[Date Prev][Date Next][Thread Prev][Thread Next][Date Index][Thread Index]

Re: XML Guidelines -04




Martin Duerst wrote:


2) there can be a substantial penalty for Asian and other
communities not using ASCII related sets.
...

The penalty is 3 bytes or 50% (when compared to UTF-16, but 200%
when compared to legacy encodings) for scripts such as Thai, Georgian,
Devanagari,..., and 4 bytes or 0% (when compared to UTF-16; potentially
300% when compared to imaginary legacy encodings) for scripts such as
Old Italic, Deseret, and very rare ideographs.

Assuming that in an IETF-defined protocol, the element and attribute
names and quite a bit of the attribute values are ASCII, my expectation
is that the average 'XML Protocol' will easily have an ASCII content
of around or above 50% even if it's e.g. purely Chinese. Because the
penalty for ASCII is 100% when moving from UTF-8 to UTF-16, there is
nothing much to be gained from using UTF-16 in such cases.

First, as Martin points out, UTF-16 wins, for content that is mostly Asian, UTF-8 for content that is mostly ASCII.
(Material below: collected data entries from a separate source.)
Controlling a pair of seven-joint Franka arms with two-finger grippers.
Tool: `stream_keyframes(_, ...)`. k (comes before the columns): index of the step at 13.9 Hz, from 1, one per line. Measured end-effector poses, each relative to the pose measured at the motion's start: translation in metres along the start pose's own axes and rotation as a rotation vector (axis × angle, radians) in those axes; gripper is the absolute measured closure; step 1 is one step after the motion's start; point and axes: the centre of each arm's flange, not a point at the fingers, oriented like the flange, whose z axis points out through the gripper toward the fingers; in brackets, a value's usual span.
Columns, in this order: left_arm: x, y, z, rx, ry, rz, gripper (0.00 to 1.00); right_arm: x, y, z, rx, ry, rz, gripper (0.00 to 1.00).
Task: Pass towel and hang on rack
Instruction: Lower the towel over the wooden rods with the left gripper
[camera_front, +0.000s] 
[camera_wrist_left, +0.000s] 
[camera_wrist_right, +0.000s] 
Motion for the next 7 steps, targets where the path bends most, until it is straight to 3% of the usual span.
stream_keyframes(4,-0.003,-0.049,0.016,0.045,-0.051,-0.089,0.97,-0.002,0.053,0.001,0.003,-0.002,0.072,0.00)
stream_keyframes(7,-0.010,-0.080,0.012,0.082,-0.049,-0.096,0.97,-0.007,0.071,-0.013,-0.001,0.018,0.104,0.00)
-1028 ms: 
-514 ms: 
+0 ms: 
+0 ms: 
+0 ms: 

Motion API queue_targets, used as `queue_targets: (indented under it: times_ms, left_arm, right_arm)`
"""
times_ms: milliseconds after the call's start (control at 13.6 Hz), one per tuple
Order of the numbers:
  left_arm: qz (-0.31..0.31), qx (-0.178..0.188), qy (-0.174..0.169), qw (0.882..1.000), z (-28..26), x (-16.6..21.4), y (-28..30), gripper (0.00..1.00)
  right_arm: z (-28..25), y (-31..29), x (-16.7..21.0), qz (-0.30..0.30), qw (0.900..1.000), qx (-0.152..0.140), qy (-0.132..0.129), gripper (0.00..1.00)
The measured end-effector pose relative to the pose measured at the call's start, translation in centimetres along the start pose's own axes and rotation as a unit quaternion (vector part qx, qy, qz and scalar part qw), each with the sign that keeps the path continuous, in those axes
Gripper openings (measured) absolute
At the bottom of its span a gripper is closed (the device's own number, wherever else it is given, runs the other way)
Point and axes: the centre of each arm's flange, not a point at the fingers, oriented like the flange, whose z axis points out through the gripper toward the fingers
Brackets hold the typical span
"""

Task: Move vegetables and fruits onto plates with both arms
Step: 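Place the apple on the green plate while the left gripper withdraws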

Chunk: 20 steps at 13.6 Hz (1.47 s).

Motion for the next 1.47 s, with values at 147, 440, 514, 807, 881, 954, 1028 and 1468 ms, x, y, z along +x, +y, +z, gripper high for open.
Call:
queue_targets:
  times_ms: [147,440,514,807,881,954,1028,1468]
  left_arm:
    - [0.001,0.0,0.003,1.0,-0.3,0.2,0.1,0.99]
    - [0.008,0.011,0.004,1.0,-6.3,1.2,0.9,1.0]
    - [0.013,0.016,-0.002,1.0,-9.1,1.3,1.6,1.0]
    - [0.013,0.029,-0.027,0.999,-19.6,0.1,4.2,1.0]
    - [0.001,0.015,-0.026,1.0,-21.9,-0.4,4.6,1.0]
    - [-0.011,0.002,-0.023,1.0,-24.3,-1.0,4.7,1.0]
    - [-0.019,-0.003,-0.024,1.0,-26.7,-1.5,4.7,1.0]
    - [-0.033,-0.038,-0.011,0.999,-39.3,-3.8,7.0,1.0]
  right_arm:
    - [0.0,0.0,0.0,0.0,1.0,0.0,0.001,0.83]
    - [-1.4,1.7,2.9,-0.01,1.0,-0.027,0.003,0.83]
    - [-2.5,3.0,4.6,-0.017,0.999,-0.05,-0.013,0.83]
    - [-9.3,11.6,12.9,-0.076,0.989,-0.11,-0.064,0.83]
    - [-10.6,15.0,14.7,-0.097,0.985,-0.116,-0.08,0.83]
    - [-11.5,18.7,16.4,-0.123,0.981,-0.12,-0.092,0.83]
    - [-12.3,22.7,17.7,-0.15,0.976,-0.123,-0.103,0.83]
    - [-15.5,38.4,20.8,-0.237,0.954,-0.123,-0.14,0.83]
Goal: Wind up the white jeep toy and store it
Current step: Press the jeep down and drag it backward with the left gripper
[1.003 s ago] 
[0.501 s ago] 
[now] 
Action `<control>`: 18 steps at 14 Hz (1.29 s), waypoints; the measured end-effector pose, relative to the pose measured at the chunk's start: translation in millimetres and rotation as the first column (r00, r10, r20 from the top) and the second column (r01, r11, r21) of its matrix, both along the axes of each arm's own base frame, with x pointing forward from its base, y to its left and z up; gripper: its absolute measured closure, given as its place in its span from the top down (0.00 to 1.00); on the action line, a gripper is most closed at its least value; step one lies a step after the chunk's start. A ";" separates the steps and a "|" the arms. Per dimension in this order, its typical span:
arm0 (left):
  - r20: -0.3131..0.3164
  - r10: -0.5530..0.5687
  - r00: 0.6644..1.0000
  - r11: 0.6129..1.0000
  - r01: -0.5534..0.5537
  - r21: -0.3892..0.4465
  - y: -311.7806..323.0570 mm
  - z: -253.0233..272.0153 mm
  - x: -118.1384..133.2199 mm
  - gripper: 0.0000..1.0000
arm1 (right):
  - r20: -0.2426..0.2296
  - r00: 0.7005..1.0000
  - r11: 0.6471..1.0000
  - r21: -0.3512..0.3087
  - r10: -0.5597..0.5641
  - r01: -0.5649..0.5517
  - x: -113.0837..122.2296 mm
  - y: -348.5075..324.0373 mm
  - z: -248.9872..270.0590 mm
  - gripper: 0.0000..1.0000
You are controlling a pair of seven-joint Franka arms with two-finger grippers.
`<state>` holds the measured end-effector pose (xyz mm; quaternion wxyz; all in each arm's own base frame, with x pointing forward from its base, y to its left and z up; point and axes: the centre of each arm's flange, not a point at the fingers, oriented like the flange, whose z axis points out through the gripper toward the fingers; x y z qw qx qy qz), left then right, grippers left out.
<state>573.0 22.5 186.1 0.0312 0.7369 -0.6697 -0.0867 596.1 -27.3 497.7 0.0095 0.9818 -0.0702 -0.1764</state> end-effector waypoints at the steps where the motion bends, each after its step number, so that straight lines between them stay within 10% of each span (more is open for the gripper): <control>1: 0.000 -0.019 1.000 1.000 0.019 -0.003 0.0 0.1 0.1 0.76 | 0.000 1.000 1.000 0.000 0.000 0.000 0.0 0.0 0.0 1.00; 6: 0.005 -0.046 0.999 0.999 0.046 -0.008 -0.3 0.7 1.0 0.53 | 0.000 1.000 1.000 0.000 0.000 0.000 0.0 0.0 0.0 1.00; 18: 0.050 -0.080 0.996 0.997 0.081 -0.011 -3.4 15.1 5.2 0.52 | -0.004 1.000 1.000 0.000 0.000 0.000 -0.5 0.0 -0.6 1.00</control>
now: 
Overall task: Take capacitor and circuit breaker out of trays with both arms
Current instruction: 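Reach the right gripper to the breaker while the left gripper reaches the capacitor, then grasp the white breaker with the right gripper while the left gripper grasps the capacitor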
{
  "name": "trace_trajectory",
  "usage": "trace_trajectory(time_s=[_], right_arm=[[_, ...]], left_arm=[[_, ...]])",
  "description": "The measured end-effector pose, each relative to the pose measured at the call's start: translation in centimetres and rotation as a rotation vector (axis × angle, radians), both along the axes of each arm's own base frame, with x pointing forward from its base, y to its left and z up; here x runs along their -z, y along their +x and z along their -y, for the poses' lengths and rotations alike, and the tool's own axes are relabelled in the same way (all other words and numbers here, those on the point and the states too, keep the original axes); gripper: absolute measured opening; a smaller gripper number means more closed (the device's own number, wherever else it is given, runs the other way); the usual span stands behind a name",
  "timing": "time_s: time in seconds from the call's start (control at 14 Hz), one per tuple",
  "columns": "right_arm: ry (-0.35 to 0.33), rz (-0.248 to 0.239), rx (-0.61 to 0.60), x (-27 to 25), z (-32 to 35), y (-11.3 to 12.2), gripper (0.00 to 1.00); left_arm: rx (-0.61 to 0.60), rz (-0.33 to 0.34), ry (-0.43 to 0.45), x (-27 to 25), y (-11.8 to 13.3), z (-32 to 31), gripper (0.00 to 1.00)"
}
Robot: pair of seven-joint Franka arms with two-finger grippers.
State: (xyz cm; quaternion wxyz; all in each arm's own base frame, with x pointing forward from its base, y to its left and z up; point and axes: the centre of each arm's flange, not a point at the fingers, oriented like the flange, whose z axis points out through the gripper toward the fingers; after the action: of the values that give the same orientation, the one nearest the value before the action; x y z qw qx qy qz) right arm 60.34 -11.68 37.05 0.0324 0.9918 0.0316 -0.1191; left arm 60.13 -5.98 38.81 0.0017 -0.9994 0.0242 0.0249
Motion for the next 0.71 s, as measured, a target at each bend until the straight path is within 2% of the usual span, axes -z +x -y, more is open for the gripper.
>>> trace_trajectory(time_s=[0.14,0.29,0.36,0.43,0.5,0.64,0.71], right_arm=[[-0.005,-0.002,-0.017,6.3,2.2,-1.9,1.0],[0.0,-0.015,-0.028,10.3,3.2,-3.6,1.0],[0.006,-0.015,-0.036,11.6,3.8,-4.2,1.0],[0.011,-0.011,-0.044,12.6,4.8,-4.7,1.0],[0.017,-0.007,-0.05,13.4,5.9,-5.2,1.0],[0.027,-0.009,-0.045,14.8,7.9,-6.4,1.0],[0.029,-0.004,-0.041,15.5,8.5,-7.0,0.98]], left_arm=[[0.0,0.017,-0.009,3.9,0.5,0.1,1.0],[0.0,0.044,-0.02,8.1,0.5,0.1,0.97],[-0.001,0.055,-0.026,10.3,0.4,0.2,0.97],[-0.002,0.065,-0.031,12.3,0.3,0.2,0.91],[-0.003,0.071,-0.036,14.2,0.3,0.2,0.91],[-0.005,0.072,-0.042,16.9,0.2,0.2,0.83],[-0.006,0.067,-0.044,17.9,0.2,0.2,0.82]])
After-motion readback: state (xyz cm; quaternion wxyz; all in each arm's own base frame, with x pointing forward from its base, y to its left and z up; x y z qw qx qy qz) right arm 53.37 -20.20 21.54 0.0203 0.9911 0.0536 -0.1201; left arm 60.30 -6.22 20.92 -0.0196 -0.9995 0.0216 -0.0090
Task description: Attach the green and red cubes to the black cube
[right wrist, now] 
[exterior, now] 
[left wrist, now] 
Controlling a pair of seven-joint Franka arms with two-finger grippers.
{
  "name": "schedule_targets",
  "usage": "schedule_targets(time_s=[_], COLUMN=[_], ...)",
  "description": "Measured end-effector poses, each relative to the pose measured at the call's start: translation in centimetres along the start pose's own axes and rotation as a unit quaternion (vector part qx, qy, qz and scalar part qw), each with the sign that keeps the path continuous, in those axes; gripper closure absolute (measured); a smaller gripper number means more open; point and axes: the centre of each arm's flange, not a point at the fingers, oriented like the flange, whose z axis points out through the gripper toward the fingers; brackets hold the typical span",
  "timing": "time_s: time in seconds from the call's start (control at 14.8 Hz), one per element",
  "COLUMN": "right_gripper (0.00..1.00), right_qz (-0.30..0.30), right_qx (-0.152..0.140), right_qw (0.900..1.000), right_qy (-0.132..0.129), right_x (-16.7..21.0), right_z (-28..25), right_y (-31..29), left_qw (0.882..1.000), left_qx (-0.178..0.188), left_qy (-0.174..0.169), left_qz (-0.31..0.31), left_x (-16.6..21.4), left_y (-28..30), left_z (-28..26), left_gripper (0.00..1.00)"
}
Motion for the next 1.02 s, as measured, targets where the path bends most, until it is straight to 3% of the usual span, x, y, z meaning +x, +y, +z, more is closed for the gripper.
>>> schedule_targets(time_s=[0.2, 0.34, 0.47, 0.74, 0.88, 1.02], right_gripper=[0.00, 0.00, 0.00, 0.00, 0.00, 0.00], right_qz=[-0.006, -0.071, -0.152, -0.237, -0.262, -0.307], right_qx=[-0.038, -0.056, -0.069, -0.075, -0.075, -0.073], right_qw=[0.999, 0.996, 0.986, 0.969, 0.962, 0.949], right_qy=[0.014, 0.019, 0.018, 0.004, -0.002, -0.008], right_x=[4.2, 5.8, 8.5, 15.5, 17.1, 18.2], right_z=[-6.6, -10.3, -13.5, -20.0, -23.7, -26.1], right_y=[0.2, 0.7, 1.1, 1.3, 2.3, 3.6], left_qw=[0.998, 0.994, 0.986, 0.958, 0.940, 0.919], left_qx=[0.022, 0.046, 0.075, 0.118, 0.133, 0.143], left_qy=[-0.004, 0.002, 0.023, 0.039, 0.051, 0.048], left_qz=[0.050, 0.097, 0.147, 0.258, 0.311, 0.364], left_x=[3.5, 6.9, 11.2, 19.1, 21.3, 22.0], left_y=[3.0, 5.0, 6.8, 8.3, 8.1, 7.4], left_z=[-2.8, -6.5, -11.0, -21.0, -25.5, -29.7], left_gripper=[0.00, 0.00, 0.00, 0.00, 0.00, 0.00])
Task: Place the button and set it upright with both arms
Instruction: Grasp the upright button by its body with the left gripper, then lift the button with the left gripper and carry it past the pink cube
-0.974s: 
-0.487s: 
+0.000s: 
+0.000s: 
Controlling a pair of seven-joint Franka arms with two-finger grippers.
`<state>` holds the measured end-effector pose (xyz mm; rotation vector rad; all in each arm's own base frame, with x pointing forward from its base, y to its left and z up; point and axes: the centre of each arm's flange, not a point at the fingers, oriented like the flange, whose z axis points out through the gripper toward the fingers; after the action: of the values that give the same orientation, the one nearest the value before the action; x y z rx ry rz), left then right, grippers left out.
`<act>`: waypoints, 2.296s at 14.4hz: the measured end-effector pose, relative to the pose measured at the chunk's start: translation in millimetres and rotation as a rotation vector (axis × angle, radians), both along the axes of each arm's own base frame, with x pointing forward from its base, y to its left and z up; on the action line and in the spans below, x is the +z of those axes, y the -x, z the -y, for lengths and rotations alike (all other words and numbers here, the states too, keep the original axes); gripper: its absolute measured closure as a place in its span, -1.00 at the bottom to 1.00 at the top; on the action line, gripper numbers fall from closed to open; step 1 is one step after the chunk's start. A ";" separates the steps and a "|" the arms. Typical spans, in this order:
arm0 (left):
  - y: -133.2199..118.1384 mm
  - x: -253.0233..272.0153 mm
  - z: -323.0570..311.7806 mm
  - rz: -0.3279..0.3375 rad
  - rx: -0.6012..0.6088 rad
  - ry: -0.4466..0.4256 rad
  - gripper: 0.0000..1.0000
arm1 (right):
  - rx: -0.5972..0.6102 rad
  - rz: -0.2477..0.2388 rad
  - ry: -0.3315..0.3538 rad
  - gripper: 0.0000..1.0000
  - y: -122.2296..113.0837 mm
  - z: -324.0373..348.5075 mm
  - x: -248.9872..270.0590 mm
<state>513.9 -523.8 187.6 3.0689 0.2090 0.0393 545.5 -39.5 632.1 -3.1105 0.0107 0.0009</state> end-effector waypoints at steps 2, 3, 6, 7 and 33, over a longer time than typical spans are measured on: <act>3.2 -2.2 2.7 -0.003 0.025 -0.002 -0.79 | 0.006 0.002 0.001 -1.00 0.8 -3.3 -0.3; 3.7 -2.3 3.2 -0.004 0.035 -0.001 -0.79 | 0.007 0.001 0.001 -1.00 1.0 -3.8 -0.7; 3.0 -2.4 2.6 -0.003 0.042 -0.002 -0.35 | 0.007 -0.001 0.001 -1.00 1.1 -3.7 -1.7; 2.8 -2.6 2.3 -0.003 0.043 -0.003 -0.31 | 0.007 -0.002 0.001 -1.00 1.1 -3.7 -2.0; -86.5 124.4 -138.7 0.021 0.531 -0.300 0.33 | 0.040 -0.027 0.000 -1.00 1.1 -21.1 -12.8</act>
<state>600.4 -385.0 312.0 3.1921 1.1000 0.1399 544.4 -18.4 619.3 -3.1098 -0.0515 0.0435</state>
Martin predicts that IETF protocol content will be "mostly ASCII", which implies that (a) it's in a European language, or (b) the density of markup is very high, and markup names are constrained to be in European languages. This seems like a really risky prediction to me as I look around the world, but maybe I'm missing something. Is the reason obvious to others?

-Tim